**Directions for this task:** When you reach the line containing "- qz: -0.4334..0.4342" in the data below, begin returning lines exactly as written, and stop once the line containing "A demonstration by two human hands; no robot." has been returned.
-- Raw data follows --
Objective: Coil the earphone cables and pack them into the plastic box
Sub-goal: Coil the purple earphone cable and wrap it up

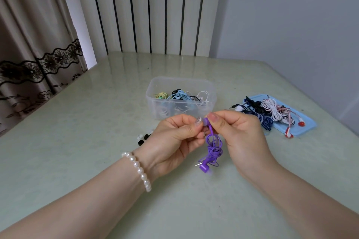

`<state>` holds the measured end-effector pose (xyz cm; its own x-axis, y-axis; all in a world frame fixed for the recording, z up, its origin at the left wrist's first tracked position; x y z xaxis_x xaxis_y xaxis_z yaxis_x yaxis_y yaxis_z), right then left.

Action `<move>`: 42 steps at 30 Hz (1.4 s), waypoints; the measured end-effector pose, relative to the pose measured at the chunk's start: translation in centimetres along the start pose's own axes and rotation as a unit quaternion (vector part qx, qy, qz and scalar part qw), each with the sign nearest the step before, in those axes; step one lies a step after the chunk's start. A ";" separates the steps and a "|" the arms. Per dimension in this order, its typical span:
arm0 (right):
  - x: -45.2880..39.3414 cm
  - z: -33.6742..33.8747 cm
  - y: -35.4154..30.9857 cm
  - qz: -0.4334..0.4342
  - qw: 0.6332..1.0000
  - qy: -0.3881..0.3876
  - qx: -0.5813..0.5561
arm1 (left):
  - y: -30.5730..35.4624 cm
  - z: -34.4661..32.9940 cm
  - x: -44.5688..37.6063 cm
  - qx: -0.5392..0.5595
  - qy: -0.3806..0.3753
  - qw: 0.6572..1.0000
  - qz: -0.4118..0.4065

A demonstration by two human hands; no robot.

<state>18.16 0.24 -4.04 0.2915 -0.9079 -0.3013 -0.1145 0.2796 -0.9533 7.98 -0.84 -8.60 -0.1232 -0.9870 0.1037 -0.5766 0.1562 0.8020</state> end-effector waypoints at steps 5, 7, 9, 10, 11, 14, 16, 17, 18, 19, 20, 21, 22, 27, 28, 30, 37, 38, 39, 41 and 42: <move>0.2 0.4 -0.4 0.030 0.997 0.037 0.057 | 0.8 0.1 0.2 -0.060 0.035 0.996 -0.054; 0.1 0.5 -0.2 0.021 0.998 0.041 0.050 | 1.0 0.3 0.2 -0.076 0.051 0.993 -0.069; 0.1 0.5 0.1 0.000 0.998 0.046 0.043 | 1.1 0.3 0.2 -0.083 0.057 0.992 -0.080; 0.1 0.6 0.4 -0.019 0.998 0.049 0.025 | 1.2 0.3 0.2 -0.086 0.057 0.991 -0.086; 0.1 0.7 0.9 -0.042 0.998 0.054 0.007 | 1.3 0.3 0.2 -0.087 0.056 0.991 -0.090; -0.1 1.0 1.6 -0.078 0.995 0.060 -0.003 | 1.3 0.2 0.2 -0.090 0.058 0.990 -0.090; -0.3 1.1 1.6 -0.078 0.995 0.063 0.004 | 1.4 0.3 0.3 -0.098 0.063 0.989 -0.097; -0.3 1.1 1.5 -0.076 0.995 0.065 0.010 | 1.6 0.4 0.4 -0.107 0.067 0.986 -0.105; -0.4 1.2 1.6 -0.074 0.995 0.067 0.013 | 1.8 0.5 0.4 -0.122 0.074 0.983 -0.119; -0.4 1.2 1.7 -0.073 0.995 0.068 0.017 | 2.1 0.6 0.5 -0.144 0.082 0.977 -0.136; -0.5 1.2 1.7 -0.067 0.995 0.066 0.027 | 2.5 0.7 0.6 -0.169 0.087 0.969 -0.156; -0.5 1.2 1.7 -0.062 0.995 0.061 0.040 | 2.8 0.5 0.8 -0.196 0.085 0.961 -0.176; -0.6 1.1 1.7 -0.057 0.996 0.056 0.050 | 3.1 0.2 1.0 -0.219 0.077 0.953 -0.195; -0.5 1.0 2.0 -0.075 0.994 0.049 0.056 | 3.4 -0.4 1.2 -0.284 0.059 0.930 -0.227; -0.6 1.0 2.0 -0.078 0.994 0.046 0.061 | 3.3 -0.3 1.1 -0.284 0.061 0.931 -0.222; -0.7 1.0 1.8 -0.077 0.994 0.037 0.066 | 3.3 0.0 0.8 -0.272 0.070 0.937 -0.209; -0.3 0.1 2.4 -0.101 0.978 -0.102 0.151 | 3.9 1.9 0.2 -0.202 0.126 0.954 -0.183; -0.4 0.2 2.5 -0.094 0.975 -0.103 0.174 | 4.0 2.2 0.1 -0.198 0.130 0.956 -0.175; -0.6 0.4 2.4 -0.090 0.976 -0.097 0.175 | 4.0 2.4 0.0 -0.195 0.132 0.957 -0.167; -1.1 0.7 1.8 -0.076 0.982 -0.079 0.151 | 4.1 2.6 -0.1 -0.194 0.130 0.960 -0.156; -1.4 0.8 1.1 -0.065 0.985 -0.065 0.145 | 4.3 2.6 -0.1 -0.195 0.129 0.960 -0.153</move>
<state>18.42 2.05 -4.72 0.4071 -0.8995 -0.1587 0.2033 0.2586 -0.9444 3.39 0.01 -6.70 0.2369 -0.9690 -0.0702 -0.2008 -0.1196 0.9723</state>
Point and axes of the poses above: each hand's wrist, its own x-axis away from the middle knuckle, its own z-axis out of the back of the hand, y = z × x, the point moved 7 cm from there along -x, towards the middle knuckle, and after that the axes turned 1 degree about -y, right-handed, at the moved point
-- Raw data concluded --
**Answer for this exercise:**
  - qz: -0.4334..0.4342
  - qw: 0.6332..1.0000
  - qy: -0.3881..0.3876
  - qx: -0.5813..0.5561
arm1 (left):
  - y: -30.5730..35.4624 cm
  - z: -34.4661..32.9940 cm
  - x: -44.5688..37.6063 cm
  - qx: -0.5392..0.5595
  - qy: -0.3806..0.3753
  - qw: 0.6572..1.0000
  - qz: -0.4118..0.4065

A demonstration by two human hands; no robot.

The exercise is done.